Operators face an uphill challenge when they need to deliver new, compelling, revenue-
generating services without overloading their networks and keeping their running costs
under control. The market demands new set of data management and analysis capabilities
that can help service providers make accurate decisions by taking into account customer,
network context and other critical aspects of their businesses. Most of these decisions must
be made in real time, placing additional pressure on the operators. Real-time predictive
analytics can help leverage the data that resides in their multitude systems, make it
immediately accessible and help correlate that data to generate insight that can help them
drive their business forward.
HEALTHCARE
Traditionally, the healthcare industry has lagged behind other industries in the use of big
data, part of the problem stems from resistance to change providers are accustomed to
making treatment decisions independently, using their own clinical judgment, rather than
relying on protocols based on big data. Other obstacles are more structural in nature. This is
one of the best place to set an example for Big Data Application.Even within a single
hospital, payor, or pharmaceutical company, important information often remains siloed
within one group or department because organizations lack procedures for integrating data
and communicating findings.
Health care stakeholders now have access to promising new threads of knowledge. This
information is a form of “big data,” so called not only for its sheer volume but for its
complexity, diversity, and timelines. Pharmaceutical industry experts, payers, and providers
are now beginning to analyze big data to obtain insights. Recent technologic advances in the
industry have improved their ability to work with such data, even though the files are
enormous and often have different database structures and technical characteristics.
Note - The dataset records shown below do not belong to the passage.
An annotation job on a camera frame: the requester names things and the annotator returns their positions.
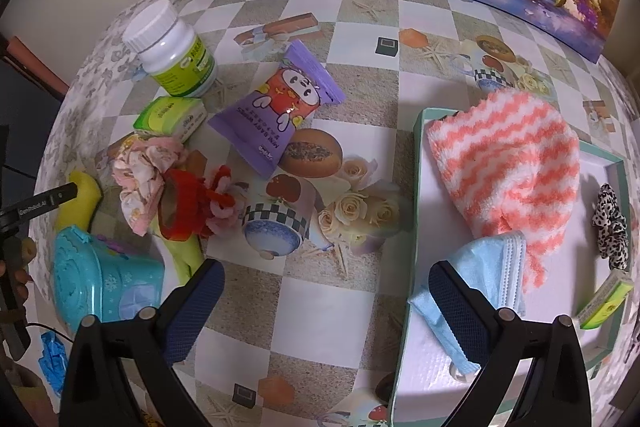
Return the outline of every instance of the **human hand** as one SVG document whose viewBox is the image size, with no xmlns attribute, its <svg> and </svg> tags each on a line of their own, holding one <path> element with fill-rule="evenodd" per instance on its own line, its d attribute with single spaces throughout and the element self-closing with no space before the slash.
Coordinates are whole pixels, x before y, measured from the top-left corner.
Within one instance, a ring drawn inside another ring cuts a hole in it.
<svg viewBox="0 0 640 427">
<path fill-rule="evenodd" d="M 34 259 L 34 257 L 36 257 L 36 244 L 30 237 L 22 240 L 21 255 L 22 266 L 27 266 Z M 6 264 L 4 263 L 4 261 L 0 261 L 0 277 L 4 275 L 5 271 Z M 20 268 L 19 270 L 15 271 L 14 279 L 18 283 L 15 289 L 16 293 L 26 301 L 29 298 L 29 291 L 26 284 L 31 280 L 31 277 L 25 269 Z"/>
</svg>

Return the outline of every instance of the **purple snack package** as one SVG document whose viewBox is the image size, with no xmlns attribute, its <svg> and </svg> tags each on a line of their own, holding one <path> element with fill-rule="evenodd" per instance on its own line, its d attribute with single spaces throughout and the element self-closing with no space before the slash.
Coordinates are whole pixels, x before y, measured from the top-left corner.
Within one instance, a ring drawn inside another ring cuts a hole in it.
<svg viewBox="0 0 640 427">
<path fill-rule="evenodd" d="M 293 41 L 269 80 L 208 123 L 268 179 L 302 121 L 322 104 L 337 105 L 345 99 L 306 46 Z"/>
</svg>

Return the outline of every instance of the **striped towel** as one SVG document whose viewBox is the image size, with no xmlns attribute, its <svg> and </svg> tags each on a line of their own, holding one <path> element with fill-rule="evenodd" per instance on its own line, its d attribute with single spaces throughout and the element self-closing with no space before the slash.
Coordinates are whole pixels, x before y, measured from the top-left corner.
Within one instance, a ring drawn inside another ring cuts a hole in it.
<svg viewBox="0 0 640 427">
<path fill-rule="evenodd" d="M 474 237 L 522 230 L 524 287 L 545 282 L 543 256 L 556 250 L 578 191 L 578 137 L 548 103 L 511 89 L 434 122 L 431 151 Z"/>
</svg>

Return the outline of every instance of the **teal container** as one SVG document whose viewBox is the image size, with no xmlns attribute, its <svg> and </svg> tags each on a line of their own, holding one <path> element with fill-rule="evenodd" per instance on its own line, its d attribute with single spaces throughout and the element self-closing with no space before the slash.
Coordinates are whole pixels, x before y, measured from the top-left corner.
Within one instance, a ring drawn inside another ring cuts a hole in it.
<svg viewBox="0 0 640 427">
<path fill-rule="evenodd" d="M 164 266 L 159 261 L 113 251 L 76 225 L 60 231 L 55 248 L 54 299 L 71 331 L 85 315 L 113 322 L 160 305 Z"/>
</svg>

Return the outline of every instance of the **white plastic bottle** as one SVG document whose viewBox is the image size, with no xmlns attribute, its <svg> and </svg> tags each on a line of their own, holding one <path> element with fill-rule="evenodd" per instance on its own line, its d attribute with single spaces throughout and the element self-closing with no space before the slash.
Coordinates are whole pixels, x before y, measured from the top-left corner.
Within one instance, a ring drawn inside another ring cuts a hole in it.
<svg viewBox="0 0 640 427">
<path fill-rule="evenodd" d="M 133 17 L 122 40 L 171 96 L 201 96 L 216 79 L 213 55 L 168 0 L 156 1 Z"/>
</svg>

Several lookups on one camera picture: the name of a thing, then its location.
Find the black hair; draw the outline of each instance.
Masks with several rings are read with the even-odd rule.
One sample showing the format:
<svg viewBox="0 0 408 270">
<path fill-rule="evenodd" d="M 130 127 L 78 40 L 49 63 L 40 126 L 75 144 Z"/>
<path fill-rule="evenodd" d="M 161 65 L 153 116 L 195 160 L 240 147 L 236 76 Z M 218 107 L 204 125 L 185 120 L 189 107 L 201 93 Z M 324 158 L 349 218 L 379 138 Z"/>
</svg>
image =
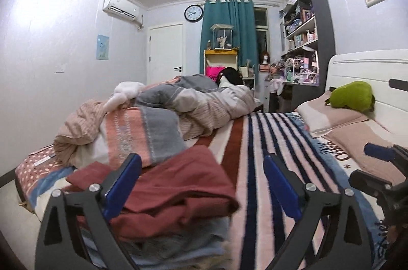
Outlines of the black hair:
<svg viewBox="0 0 408 270">
<path fill-rule="evenodd" d="M 235 86 L 244 85 L 244 82 L 241 79 L 238 71 L 233 67 L 226 67 L 225 69 L 221 70 L 218 73 L 216 83 L 219 86 L 221 77 L 225 76 L 229 82 L 231 82 Z"/>
</svg>

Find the poster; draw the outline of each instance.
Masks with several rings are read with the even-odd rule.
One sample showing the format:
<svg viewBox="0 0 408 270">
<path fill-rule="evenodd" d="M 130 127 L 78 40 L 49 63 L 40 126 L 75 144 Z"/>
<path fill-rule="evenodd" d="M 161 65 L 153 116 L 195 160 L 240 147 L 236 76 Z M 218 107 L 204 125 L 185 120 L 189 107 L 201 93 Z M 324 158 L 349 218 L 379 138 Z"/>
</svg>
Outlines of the poster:
<svg viewBox="0 0 408 270">
<path fill-rule="evenodd" d="M 109 37 L 98 35 L 96 44 L 96 59 L 109 59 Z"/>
</svg>

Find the gray bookshelf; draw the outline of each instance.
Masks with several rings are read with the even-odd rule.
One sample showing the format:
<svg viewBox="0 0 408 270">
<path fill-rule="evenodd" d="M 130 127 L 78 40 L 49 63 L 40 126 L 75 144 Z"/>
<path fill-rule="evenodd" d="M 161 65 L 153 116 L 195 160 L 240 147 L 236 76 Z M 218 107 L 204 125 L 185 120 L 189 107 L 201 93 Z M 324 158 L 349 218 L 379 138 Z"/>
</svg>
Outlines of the gray bookshelf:
<svg viewBox="0 0 408 270">
<path fill-rule="evenodd" d="M 295 30 L 287 33 L 283 30 L 282 36 L 286 43 L 285 52 L 282 53 L 283 59 L 288 59 L 289 57 L 295 57 L 297 55 L 302 55 L 309 58 L 311 61 L 312 52 L 306 51 L 303 48 L 308 46 L 317 53 L 318 68 L 320 71 L 319 84 L 296 84 L 287 83 L 285 87 L 291 87 L 287 89 L 292 93 L 290 109 L 293 111 L 300 104 L 316 99 L 324 93 L 326 87 L 327 69 L 329 60 L 336 54 L 335 49 L 335 39 L 333 31 L 333 23 L 330 13 L 330 7 L 328 0 L 297 0 L 295 4 L 287 9 L 287 14 L 284 16 L 283 22 L 291 22 L 292 19 L 295 20 L 299 17 L 296 14 L 296 7 L 299 5 L 302 9 L 309 9 L 308 7 L 312 4 L 314 16 L 312 16 L 307 21 L 299 25 Z M 303 34 L 309 30 L 314 32 L 317 29 L 317 38 L 306 43 L 302 43 L 293 49 L 288 48 L 288 41 L 296 35 Z"/>
</svg>

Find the wall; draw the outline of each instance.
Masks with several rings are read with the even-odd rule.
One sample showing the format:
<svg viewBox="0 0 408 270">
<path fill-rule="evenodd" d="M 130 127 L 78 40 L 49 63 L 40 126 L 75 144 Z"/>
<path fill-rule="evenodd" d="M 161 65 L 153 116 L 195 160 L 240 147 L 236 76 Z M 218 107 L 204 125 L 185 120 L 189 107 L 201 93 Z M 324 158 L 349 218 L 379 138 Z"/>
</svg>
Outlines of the wall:
<svg viewBox="0 0 408 270">
<path fill-rule="evenodd" d="M 121 81 L 146 82 L 146 32 L 102 6 L 0 0 L 0 175 L 51 144 L 81 103 L 108 98 Z M 107 61 L 96 60 L 98 34 L 110 37 Z"/>
<path fill-rule="evenodd" d="M 182 22 L 183 31 L 186 36 L 186 56 L 183 66 L 186 75 L 199 73 L 200 41 L 202 19 L 199 22 L 188 22 L 184 18 L 184 11 L 191 3 L 180 3 L 176 5 L 163 6 L 149 10 L 146 14 L 146 28 L 172 22 Z"/>
<path fill-rule="evenodd" d="M 408 0 L 385 0 L 367 8 L 365 0 L 328 0 L 336 53 L 406 49 Z"/>
<path fill-rule="evenodd" d="M 184 33 L 186 34 L 186 66 L 184 72 L 186 75 L 199 73 L 200 57 L 200 42 L 201 42 L 201 28 L 202 19 L 199 22 L 188 22 L 184 18 L 184 11 L 191 4 L 189 2 L 180 2 L 170 6 L 163 6 L 148 10 L 146 15 L 146 27 L 157 26 L 172 22 L 183 22 Z M 270 47 L 272 48 L 272 56 L 276 59 L 280 56 L 281 38 L 279 24 L 279 8 L 267 5 L 257 5 L 257 7 L 268 8 L 268 23 L 269 23 L 269 37 Z"/>
</svg>

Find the air conditioner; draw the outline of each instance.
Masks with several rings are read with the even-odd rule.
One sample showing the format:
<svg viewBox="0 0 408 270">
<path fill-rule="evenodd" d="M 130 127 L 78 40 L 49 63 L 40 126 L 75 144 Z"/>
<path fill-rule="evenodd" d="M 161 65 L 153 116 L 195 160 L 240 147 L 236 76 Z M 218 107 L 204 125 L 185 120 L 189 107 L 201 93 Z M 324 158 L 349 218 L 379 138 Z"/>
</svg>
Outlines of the air conditioner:
<svg viewBox="0 0 408 270">
<path fill-rule="evenodd" d="M 105 0 L 103 10 L 132 21 L 137 20 L 140 11 L 138 6 L 128 0 Z"/>
</svg>

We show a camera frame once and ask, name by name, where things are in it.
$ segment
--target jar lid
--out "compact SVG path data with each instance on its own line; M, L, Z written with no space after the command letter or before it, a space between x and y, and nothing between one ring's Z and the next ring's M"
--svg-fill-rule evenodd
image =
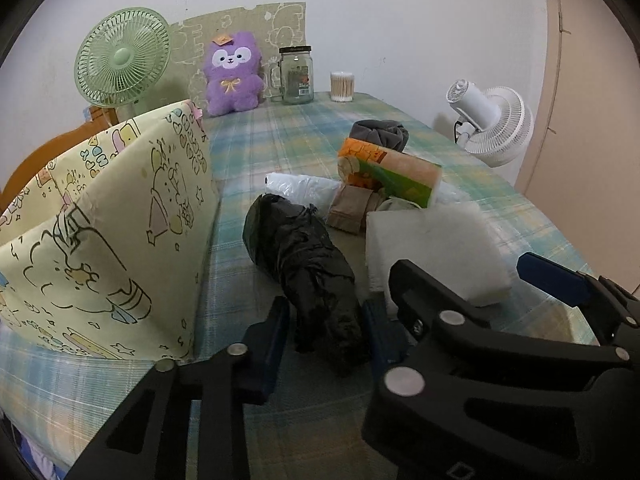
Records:
M291 54L292 52L311 52L311 46L309 45L283 46L280 48L281 54Z

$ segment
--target white wall
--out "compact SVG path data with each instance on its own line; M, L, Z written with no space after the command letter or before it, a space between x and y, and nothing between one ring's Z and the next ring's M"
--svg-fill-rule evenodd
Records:
M0 68L0 187L21 160L76 128L87 106L73 77L76 51L122 7L158 10L169 23L229 7L306 1L316 91L331 70L356 90L451 136L444 93L457 78L506 85L538 108L546 54L546 0L46 0ZM508 169L515 181L519 164Z

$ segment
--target table
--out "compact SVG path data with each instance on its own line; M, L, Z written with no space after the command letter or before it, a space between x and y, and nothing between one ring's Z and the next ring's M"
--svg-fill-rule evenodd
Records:
M553 224L482 162L405 113L366 94L348 104L326 93L306 105L264 103L251 112L204 121L212 166L222 191L206 280L196 318L195 354L206 359L262 320L280 287L259 272L242 244L244 216L271 171L337 178L335 153L354 121L401 121L405 152L443 165L444 180L478 202L514 277L510 300L494 328L590 344L578 310L517 280L520 254L533 251L571 269L589 269ZM394 479L395 468L360 439L372 385L369 367L337 379L312 354L292 346L282 360L276 392L263 407L246 407L248 455L254 479ZM151 362L78 358L46 351L0 327L0 406L25 435L61 466L70 466ZM192 408L191 435L198 405ZM190 439L188 476L195 476Z

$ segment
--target white foam pad
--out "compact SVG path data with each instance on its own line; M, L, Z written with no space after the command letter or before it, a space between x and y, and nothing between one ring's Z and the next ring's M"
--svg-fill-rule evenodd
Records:
M398 307L389 295L391 266L411 260L474 306L505 300L509 275L478 204L436 204L427 209L374 211L367 215L369 288L384 291L387 311Z

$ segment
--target cotton swab container
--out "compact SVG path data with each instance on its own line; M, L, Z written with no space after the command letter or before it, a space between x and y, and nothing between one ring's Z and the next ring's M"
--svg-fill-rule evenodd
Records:
M353 81L351 72L331 72L331 101L353 101Z

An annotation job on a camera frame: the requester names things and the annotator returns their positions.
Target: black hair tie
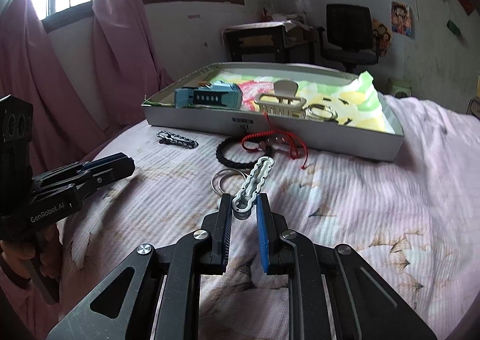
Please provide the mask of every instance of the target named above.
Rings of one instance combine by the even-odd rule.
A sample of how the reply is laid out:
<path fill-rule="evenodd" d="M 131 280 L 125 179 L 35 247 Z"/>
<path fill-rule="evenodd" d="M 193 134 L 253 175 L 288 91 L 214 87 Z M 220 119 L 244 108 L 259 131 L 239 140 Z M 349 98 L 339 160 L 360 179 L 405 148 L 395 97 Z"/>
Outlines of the black hair tie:
<path fill-rule="evenodd" d="M 215 153 L 215 156 L 217 157 L 217 160 L 219 163 L 222 165 L 225 165 L 227 168 L 234 168 L 234 169 L 253 169 L 255 164 L 257 163 L 258 160 L 252 161 L 252 162 L 234 162 L 231 160 L 227 160 L 225 156 L 223 155 L 225 149 L 233 145 L 234 143 L 240 143 L 242 138 L 239 137 L 231 137 L 225 139 L 220 145 L 217 147 L 217 152 Z M 272 156 L 272 147 L 267 145 L 265 148 L 265 154 L 262 157 L 271 157 Z"/>

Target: silver screw
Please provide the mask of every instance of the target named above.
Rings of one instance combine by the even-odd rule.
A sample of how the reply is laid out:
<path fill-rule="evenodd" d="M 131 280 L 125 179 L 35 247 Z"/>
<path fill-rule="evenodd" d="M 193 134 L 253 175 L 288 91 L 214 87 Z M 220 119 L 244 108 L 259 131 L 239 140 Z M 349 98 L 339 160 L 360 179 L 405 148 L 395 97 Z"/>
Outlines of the silver screw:
<path fill-rule="evenodd" d="M 196 230 L 193 234 L 195 239 L 205 239 L 208 237 L 208 232 L 206 230 Z"/>
<path fill-rule="evenodd" d="M 294 232 L 293 230 L 284 230 L 282 232 L 282 237 L 284 239 L 294 239 L 297 237 L 297 233 Z"/>
<path fill-rule="evenodd" d="M 149 254 L 152 250 L 152 246 L 150 244 L 140 244 L 137 246 L 137 253 L 138 254 Z"/>
<path fill-rule="evenodd" d="M 342 244 L 338 246 L 337 251 L 339 254 L 347 256 L 352 253 L 352 248 L 350 248 L 348 245 Z"/>

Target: bed
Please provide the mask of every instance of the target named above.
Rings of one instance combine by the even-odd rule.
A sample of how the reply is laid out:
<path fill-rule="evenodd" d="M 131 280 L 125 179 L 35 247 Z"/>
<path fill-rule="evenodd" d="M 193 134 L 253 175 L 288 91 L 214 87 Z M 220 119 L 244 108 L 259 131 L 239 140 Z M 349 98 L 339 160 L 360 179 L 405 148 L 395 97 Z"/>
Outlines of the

➨Big data analysis derives innovative solutions. Big data analysis helps in understanding and
targeting customers. It helps in optimizing business processes.
➨It helps in improving science and research.
➨It improves healthcare and public health with availability of record of patients.
➨It helps in financial tradings, sports, polling, security/law enforcement etc.
➨Any one can access vast information via surveys and deliver anaswer of any query.